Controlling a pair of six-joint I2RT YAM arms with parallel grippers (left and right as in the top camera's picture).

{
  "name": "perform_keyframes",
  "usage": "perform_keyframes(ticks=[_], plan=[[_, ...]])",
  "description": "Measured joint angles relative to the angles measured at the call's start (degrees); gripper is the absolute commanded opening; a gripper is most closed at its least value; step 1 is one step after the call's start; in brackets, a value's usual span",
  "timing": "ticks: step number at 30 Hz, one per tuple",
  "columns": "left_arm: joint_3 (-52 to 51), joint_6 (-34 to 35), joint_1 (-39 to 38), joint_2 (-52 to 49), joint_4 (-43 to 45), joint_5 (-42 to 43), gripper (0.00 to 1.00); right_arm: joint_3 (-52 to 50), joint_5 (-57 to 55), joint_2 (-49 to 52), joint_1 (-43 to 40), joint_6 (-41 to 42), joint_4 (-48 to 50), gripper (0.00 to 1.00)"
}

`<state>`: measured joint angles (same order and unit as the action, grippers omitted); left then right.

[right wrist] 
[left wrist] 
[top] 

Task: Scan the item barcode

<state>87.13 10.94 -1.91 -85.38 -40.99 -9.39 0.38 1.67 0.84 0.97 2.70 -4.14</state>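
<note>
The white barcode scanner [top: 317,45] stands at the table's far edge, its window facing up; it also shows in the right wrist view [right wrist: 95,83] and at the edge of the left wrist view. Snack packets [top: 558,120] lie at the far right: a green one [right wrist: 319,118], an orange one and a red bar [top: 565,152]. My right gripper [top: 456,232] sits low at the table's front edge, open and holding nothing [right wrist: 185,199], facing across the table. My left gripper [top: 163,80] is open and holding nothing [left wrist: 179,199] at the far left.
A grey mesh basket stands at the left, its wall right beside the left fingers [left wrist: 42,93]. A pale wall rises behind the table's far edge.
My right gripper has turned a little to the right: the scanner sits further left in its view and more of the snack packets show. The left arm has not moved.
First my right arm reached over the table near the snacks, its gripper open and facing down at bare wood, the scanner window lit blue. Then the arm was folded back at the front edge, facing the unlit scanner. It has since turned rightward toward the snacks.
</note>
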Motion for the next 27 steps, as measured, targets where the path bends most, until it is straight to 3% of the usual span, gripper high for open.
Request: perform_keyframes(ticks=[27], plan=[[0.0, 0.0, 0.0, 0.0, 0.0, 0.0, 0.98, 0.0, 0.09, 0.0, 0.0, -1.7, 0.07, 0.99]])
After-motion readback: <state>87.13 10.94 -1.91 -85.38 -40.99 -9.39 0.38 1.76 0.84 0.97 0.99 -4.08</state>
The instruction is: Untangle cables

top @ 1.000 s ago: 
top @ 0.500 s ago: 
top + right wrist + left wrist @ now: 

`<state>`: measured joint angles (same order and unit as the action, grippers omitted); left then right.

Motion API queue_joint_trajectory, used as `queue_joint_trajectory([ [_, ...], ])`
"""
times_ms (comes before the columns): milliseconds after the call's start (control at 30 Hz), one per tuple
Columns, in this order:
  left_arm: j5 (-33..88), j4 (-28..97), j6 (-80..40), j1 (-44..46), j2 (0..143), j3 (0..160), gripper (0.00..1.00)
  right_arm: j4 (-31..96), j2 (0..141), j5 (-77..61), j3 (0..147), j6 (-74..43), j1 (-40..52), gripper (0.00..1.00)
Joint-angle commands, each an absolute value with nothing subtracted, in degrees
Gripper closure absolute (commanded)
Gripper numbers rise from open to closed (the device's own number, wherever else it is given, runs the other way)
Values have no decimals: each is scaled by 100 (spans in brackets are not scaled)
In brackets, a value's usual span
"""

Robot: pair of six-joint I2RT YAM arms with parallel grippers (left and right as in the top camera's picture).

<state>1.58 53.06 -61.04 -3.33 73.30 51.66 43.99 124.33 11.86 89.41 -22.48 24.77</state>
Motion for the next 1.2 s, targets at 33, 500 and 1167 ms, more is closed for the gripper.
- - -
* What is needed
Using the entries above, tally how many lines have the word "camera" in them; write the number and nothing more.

* Solution for this problem
2